## Work task
Say how many lines of the material include "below". Give the number without any other text.
——————————
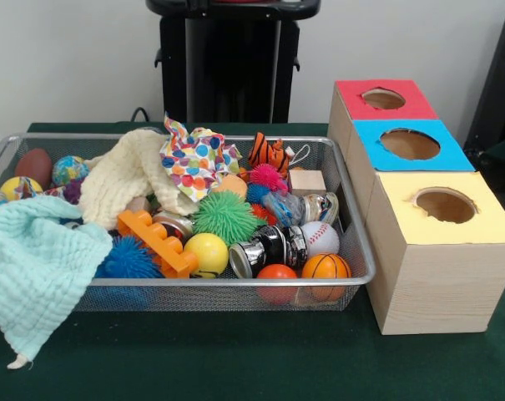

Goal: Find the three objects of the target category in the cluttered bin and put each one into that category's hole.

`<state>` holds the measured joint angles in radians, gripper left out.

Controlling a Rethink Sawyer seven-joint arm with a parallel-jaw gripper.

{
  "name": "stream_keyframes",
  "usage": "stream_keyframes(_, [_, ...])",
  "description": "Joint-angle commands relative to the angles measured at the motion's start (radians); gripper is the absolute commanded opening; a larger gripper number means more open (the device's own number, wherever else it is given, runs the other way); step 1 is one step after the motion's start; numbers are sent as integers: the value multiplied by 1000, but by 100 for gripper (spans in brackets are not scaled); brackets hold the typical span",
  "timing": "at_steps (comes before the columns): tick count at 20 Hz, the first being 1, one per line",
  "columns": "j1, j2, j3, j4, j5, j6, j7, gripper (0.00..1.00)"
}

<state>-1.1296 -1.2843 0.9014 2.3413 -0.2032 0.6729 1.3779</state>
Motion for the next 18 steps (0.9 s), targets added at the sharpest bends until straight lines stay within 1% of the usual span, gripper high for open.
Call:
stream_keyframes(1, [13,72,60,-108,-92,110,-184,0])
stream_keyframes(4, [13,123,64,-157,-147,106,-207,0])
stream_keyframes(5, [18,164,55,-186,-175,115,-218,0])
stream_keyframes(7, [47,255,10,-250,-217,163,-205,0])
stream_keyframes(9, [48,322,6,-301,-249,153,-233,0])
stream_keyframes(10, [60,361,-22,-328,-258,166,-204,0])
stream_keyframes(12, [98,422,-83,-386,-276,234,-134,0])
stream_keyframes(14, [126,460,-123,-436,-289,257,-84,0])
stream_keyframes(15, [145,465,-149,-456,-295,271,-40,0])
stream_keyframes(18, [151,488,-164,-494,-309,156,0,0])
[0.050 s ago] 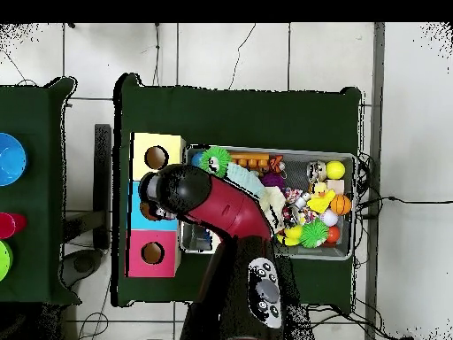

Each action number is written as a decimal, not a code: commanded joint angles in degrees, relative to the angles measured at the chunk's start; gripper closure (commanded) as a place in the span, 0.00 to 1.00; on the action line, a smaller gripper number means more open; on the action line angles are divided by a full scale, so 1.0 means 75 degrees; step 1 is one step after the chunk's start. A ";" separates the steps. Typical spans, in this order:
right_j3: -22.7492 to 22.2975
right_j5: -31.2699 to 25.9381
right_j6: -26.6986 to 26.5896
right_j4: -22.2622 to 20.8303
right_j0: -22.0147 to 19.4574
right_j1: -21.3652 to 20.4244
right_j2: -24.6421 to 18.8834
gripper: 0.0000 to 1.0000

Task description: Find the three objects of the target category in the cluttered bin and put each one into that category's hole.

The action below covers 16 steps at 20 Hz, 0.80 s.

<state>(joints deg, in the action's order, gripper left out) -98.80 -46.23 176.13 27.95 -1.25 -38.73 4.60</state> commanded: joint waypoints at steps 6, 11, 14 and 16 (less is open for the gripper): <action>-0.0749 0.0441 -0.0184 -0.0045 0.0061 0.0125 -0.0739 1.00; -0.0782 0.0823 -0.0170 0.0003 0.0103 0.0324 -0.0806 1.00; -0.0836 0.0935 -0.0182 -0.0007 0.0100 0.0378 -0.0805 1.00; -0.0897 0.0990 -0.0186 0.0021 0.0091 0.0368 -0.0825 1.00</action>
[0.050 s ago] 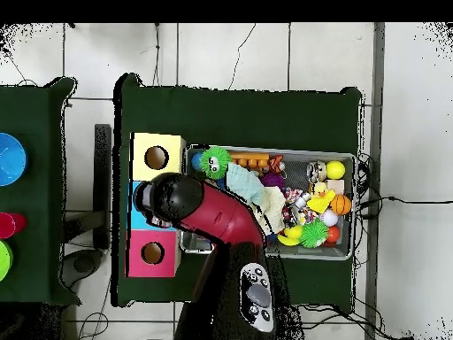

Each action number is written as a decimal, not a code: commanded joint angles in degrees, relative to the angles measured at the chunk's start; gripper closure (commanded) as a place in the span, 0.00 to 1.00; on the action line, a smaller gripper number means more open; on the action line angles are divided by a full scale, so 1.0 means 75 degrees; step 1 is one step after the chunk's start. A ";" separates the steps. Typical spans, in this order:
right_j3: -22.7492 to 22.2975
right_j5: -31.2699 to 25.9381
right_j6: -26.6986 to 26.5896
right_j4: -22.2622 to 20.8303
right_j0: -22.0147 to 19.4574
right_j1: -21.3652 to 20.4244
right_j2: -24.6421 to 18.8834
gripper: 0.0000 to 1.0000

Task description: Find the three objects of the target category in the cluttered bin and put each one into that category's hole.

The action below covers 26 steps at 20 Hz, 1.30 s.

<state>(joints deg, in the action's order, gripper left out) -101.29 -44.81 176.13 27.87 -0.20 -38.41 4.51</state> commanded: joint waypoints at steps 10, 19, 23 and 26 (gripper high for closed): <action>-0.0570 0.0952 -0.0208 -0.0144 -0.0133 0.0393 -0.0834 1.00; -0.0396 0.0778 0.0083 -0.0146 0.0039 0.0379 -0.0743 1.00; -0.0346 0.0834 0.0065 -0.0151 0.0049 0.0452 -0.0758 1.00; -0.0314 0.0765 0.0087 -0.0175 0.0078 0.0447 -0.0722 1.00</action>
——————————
## Written answer
2